ALBANY, N.Y. (NEWS10) — The holidays are almost upon on and the New York State Department of Environmental Conservation (DEC) wants to make sure residents know what should be recycled and what should be thrown away.

Gift materials

There are so many options when it comes to gift wrapping: ribbons, bows, wrapping and tissue paper. But after you open your gifts, what should you do with the wrapping?

When it comes to these materials, the DEC says to take time and consider how to dispose of them. Most of these items can be reused, recycled, composted or thrown in the trash.

  • Glossy paper: Reuse, recycle, garbage
  • Metallic paper: Reuse, garbage
  • Cellophane: Reuse, garbage
  • Plain paper: Reuse, recycle, compost, garbage
  • Tissue paper: Reuse, garbage
  • Paperboard tubes: Reuse, recycle, compost
  • Paperboard boxes: Reuse, recycle, compost
  • Ribbons: Reuse, garbage

Packaging and shipping materials

If you received packages in the mail this season, you’re most likely wondering what to do with the shipping materials. The DEC has some suggestions, but you should also check you local recycling guidelines.

  • Film plastics (bubble wrap, air pillows): Reuse, return to retail recycling
  • Paper (coiled or honeycomb paper wrap, paper air pillows): Reuse, home recycling, home compost
  • Starch packing peanuts: Reuse, home compost
  • Plant-based film plastics (bubble wrap, air pillows): Reuse

More information about retail recycling programs can be found on DEC’s website.

Electronics

Most electronics are illegal to be thrown in the trash under New York’s electronic waste law, which means they need to be recycled. If you receive new electronics during the holidays, the DEC wants you to recycle your old electronics responsibly.
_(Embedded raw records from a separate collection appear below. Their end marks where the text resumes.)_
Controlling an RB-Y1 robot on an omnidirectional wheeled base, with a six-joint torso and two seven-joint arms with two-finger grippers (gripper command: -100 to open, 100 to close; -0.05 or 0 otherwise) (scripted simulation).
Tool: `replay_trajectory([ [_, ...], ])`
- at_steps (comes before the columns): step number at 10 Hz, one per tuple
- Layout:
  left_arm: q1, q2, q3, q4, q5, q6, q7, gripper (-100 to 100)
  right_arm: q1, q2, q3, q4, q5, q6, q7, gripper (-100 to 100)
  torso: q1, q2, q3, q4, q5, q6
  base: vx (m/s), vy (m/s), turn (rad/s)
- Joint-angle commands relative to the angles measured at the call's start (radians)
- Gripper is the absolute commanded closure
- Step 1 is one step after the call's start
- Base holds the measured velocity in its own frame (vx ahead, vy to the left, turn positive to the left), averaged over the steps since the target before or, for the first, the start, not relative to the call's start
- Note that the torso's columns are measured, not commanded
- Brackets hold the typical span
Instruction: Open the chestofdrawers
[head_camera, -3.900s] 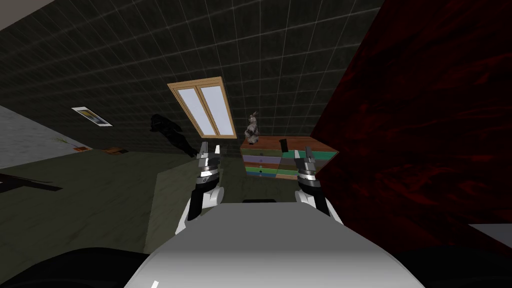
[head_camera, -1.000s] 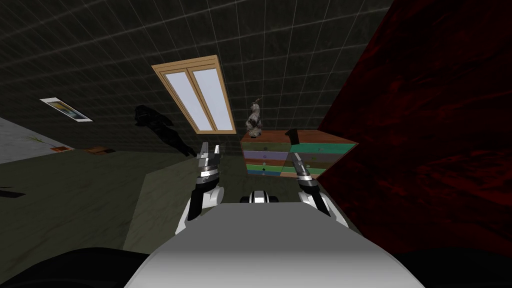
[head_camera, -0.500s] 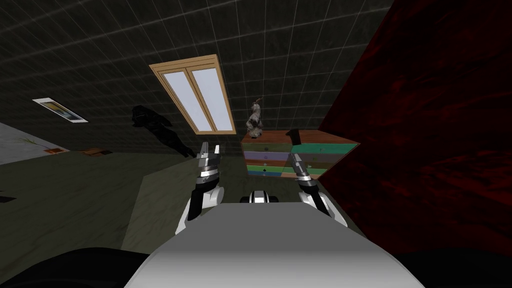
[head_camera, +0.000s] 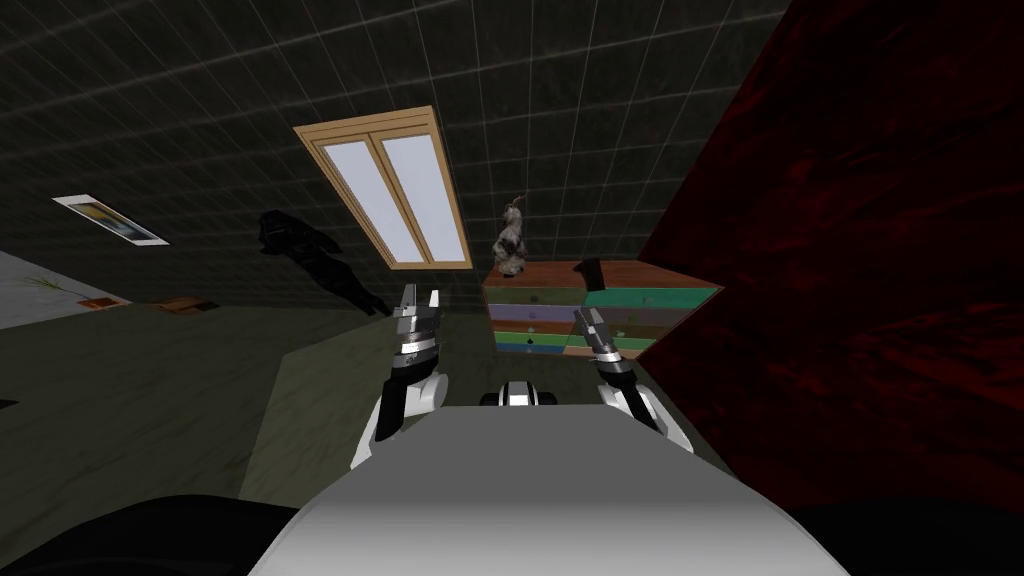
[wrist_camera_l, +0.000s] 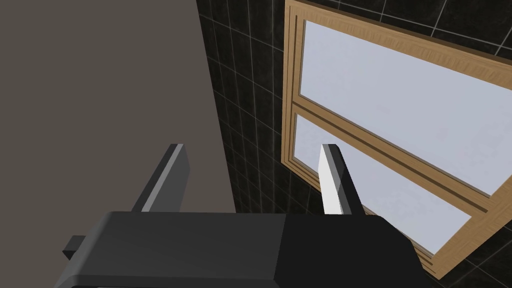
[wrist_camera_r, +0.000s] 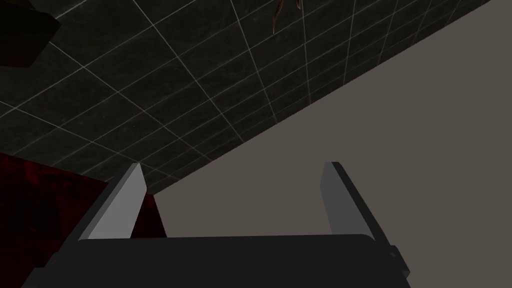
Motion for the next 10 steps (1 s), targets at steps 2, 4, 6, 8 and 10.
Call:
replay_trajectory([
  [2, 0.000, 0.000, 0.000, 0.000, 0.000, 0.000, 0.000, 0, -0.011, -0.009, -0.005, 0.037, 0.014, -0.017, 0.105, -100, 0.000, 0.000, 0.000, 0.000, 0.000, 0.000, 0.038, 0.042, -0.015],
  [4, 0.000, 0.000, 0.000, 0.000, 0.000, 0.000, 0.000, 0, -0.022, -0.017, -0.009, 0.076, 0.028, -0.035, 0.155, -100, -0.003, 0.002, 0.001, 0.001, -0.001, 0.000, 0.020, 0.014, -0.020],
  [6, 0.000, 0.000, 0.000, 0.000, 0.000, 0.000, 0.000, 0, -0.022, -0.017, -0.009, 0.076, 0.028, -0.035, 0.209, -100, 0.001, -0.001, 0.000, 0.000, 0.000, 0.000, 0.039, 0.038, -0.009],
  [8, 0.000, 0.000, 0.000, 0.000, 0.000, 0.000, 0.000, 0, -0.033, -0.025, -0.013, 0.115, 0.041, -0.054, 0.257, -100, -0.002, 0.001, 0.001, 0.000, -0.001, 0.000, 0.020, 0.023, -0.020],
  [10, 0.000, 0.000, 0.000, 0.000, 0.000, 0.000, 0.000, 0, -0.033, -0.025, -0.013, 0.115, 0.041, -0.054, 0.310, -100, 0.000, -0.001, -0.001, 0.000, 0.000, 0.000, 0.039, 0.031, -0.012],
])
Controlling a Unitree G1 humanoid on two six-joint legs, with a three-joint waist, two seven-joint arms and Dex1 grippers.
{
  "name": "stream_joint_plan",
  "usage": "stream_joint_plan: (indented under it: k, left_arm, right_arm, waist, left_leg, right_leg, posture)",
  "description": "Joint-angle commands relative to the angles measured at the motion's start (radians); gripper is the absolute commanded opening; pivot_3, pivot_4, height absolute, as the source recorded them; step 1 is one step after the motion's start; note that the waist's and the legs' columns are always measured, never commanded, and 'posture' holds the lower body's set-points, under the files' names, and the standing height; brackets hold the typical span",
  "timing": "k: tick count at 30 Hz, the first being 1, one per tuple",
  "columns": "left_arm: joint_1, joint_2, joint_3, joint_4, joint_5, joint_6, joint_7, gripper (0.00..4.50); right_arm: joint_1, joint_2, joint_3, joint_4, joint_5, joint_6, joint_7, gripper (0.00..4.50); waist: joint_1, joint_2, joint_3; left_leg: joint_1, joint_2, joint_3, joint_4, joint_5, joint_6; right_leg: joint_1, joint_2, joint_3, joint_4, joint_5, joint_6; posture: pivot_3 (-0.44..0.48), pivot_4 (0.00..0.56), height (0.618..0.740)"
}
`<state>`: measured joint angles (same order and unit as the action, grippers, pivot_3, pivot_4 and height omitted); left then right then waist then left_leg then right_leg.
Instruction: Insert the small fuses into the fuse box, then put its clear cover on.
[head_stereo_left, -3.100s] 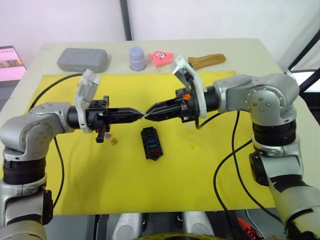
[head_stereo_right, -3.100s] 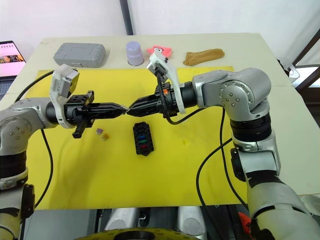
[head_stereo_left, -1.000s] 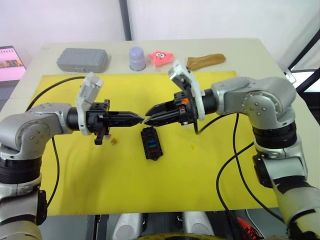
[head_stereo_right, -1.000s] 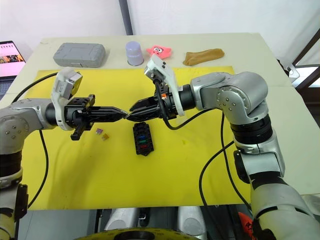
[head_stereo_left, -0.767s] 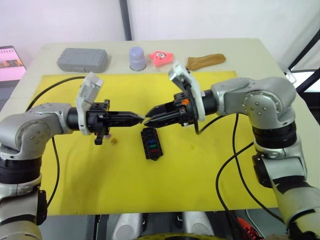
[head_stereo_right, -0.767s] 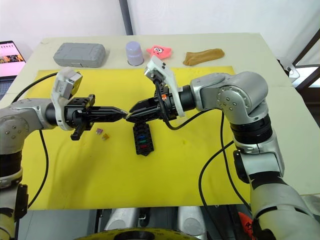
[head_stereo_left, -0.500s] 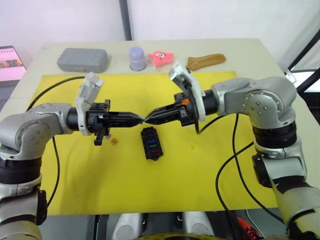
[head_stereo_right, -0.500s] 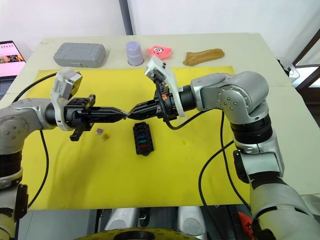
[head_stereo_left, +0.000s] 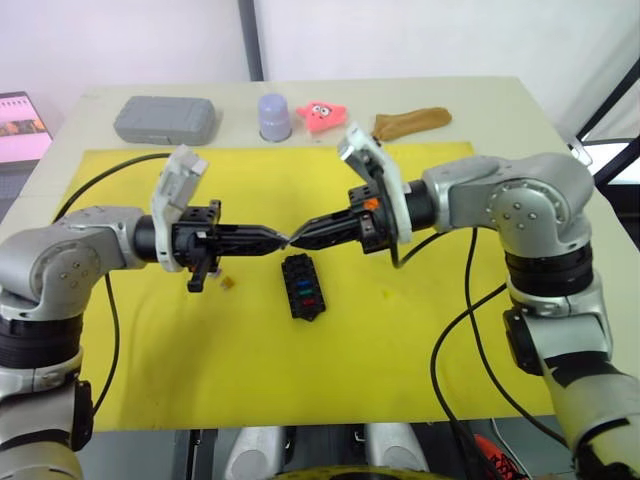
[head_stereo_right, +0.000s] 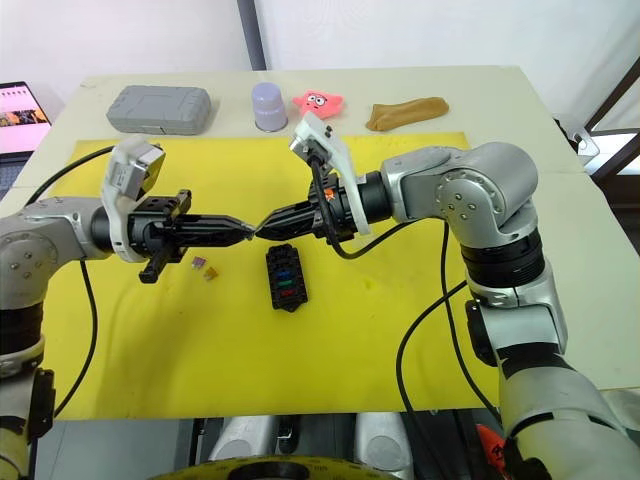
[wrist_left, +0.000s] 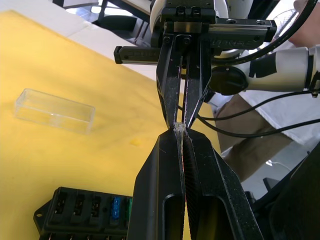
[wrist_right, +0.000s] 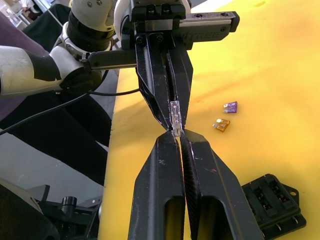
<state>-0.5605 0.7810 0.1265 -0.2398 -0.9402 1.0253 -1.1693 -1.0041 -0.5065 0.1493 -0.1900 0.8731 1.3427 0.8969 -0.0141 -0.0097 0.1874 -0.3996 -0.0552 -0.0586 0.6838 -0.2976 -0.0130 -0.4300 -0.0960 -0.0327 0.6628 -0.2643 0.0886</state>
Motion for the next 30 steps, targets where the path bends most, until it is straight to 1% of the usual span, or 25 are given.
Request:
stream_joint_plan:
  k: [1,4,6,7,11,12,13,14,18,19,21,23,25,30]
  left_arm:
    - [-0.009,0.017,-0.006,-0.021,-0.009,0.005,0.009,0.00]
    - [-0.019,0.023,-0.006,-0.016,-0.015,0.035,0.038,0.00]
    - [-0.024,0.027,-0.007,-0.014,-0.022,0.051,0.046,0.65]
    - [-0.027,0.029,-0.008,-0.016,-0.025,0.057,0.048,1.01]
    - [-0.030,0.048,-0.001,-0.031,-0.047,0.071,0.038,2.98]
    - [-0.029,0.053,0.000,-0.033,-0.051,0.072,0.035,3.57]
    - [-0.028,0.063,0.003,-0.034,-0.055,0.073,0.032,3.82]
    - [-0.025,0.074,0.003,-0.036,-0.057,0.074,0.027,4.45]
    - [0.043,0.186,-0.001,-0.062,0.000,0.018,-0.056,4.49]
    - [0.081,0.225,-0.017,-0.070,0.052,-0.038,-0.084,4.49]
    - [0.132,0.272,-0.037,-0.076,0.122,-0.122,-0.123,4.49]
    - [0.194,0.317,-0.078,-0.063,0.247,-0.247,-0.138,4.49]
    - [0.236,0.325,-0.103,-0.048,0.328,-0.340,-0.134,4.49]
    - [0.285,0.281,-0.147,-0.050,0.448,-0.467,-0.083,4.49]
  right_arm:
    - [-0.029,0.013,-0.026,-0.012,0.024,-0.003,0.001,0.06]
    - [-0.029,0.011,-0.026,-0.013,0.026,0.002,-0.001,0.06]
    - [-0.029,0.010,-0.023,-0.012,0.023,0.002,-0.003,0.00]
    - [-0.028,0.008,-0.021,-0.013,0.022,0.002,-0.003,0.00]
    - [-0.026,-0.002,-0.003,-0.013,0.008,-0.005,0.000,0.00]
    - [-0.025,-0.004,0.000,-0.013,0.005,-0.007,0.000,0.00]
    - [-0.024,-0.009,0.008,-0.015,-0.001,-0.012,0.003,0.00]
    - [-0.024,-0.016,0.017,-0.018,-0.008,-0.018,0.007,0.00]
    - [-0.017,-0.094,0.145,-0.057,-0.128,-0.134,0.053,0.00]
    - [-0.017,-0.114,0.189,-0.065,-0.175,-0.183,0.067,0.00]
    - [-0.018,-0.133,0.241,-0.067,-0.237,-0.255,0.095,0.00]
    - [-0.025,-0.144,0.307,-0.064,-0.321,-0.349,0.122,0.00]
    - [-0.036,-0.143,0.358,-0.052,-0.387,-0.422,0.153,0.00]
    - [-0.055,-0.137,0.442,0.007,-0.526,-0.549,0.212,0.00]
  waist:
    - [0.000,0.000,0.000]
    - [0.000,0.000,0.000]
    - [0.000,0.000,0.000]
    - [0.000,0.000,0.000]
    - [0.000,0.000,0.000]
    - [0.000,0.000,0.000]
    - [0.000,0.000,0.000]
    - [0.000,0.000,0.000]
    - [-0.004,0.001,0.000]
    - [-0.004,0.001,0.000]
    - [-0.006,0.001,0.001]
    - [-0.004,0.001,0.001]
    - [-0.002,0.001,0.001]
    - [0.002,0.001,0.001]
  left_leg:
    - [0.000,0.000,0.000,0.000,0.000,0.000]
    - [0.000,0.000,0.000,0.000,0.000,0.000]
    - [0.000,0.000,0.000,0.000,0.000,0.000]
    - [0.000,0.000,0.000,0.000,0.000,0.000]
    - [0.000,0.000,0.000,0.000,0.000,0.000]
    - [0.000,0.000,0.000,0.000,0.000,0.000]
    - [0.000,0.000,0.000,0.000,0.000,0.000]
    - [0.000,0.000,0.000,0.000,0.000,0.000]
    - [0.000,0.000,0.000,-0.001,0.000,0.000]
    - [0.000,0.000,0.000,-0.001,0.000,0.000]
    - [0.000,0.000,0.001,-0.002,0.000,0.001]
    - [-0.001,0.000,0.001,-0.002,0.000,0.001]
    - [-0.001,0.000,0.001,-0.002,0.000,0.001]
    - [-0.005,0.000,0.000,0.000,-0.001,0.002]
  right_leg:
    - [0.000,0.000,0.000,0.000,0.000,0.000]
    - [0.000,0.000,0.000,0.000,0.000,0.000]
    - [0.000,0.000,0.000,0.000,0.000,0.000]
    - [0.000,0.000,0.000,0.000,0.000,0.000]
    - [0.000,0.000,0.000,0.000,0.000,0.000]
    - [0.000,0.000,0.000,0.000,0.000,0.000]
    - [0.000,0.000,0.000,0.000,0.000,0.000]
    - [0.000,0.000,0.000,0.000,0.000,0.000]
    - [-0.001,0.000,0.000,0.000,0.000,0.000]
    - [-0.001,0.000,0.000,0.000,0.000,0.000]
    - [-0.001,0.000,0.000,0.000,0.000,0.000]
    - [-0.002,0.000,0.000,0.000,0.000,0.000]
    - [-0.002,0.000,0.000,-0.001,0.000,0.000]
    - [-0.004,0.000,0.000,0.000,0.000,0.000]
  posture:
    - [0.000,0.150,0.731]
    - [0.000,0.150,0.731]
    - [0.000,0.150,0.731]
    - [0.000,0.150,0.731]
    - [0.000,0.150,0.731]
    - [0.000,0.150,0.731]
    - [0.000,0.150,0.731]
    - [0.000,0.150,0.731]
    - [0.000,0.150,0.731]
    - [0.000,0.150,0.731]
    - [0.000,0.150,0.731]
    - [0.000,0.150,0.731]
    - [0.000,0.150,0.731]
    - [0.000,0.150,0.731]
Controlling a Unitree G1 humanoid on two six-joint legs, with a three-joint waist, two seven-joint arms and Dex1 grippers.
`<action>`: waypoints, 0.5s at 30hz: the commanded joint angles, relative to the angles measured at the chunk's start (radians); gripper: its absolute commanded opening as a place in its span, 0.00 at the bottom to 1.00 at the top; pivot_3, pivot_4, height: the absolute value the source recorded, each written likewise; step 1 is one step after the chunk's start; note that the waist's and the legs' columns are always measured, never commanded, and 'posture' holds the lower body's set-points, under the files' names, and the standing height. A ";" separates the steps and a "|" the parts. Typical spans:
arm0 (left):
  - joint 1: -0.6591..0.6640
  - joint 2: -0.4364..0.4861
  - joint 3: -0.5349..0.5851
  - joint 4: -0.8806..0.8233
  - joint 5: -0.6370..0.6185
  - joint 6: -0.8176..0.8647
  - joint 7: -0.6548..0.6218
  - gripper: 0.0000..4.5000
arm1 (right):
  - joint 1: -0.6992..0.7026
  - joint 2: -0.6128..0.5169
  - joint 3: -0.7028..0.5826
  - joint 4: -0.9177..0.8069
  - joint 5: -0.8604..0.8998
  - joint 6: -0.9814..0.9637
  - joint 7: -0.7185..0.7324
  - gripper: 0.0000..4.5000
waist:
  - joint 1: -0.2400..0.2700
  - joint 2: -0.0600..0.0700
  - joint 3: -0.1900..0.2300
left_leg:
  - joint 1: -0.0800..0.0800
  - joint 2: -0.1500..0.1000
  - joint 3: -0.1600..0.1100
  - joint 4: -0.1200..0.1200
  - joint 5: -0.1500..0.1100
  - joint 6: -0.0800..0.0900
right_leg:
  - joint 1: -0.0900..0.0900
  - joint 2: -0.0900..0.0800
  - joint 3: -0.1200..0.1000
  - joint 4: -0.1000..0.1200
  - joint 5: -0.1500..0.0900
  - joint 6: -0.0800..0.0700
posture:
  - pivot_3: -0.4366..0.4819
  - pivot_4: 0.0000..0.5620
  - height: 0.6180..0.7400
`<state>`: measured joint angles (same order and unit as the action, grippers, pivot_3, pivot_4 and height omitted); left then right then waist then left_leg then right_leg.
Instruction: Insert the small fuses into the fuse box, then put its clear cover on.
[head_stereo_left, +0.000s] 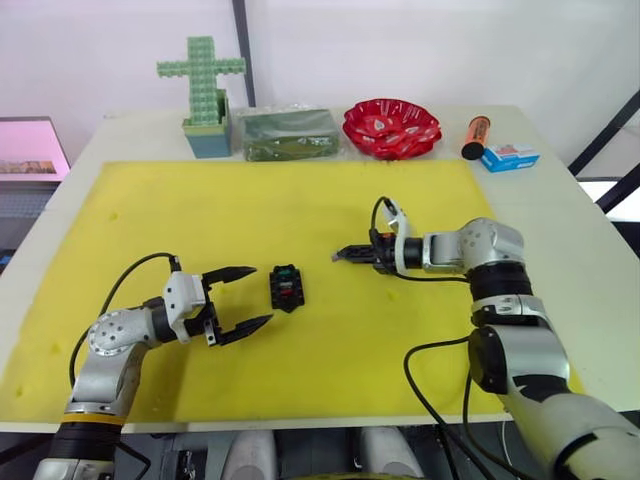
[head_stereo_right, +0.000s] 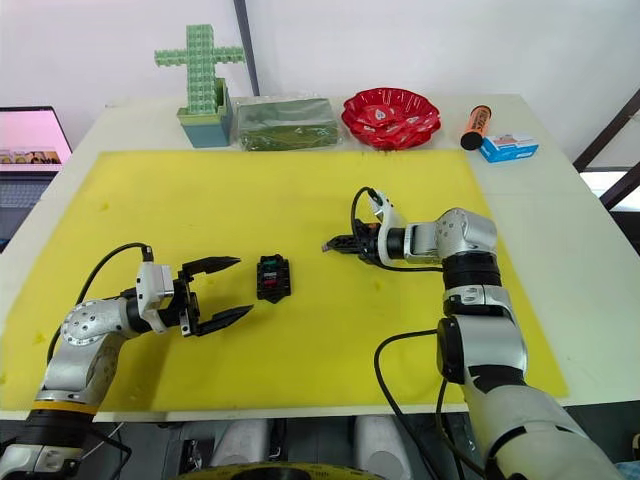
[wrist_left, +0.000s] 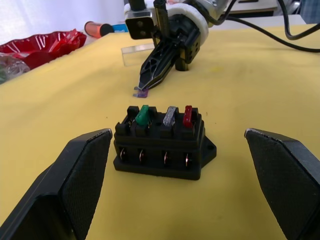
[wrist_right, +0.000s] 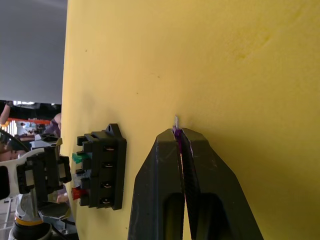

Electronics that need to be recycled:

  • Computers (desktops, laptops, e-readers, tablets, etc.)
  • Computer accessories (mice, keyboards, monitors, printers, etc.)
  • Small electronic equipment (DVRs, DVD players, MP3 players, video game consoles, etc.)
  • Televisions

To recycle electronics, you can look for recycling opportunities including permanent collection locations, local collection events, mail-back programs, or at-home pickup. Manufacturers of this equipment are also required to provide consumers a free way to recycle their electronics.

For cell phones, wireless service providers that sell phones are required to provide the free reuse and recycling of up to 10 cell phones from any person or pay for the shipping of those phones to a recycling program. You can contact your local service provider for more recycling program details.

For more information about electronic waste recycling, you can visit the DEC website.

Reduce

In addition to recycling, the DEC wants to remind residents to try and reduce holiday waste. This includes:

  • Purchasing wrapping paper, cards, and gifts made with recycled material
  • Gifting personal belongings that you no longer use
  • Wrapping gifts with newspaper, comics, and pages from old magazines
  • Using reusable gift bags and wraps instead of single-use wrapping paper
  • Gifting your experiences or services instead of material items
  • Buying used and local to support your community’s economy and check out materials exchange groups on social media

More information about reducing, reusing, recycling and composting can be found on the DEC website.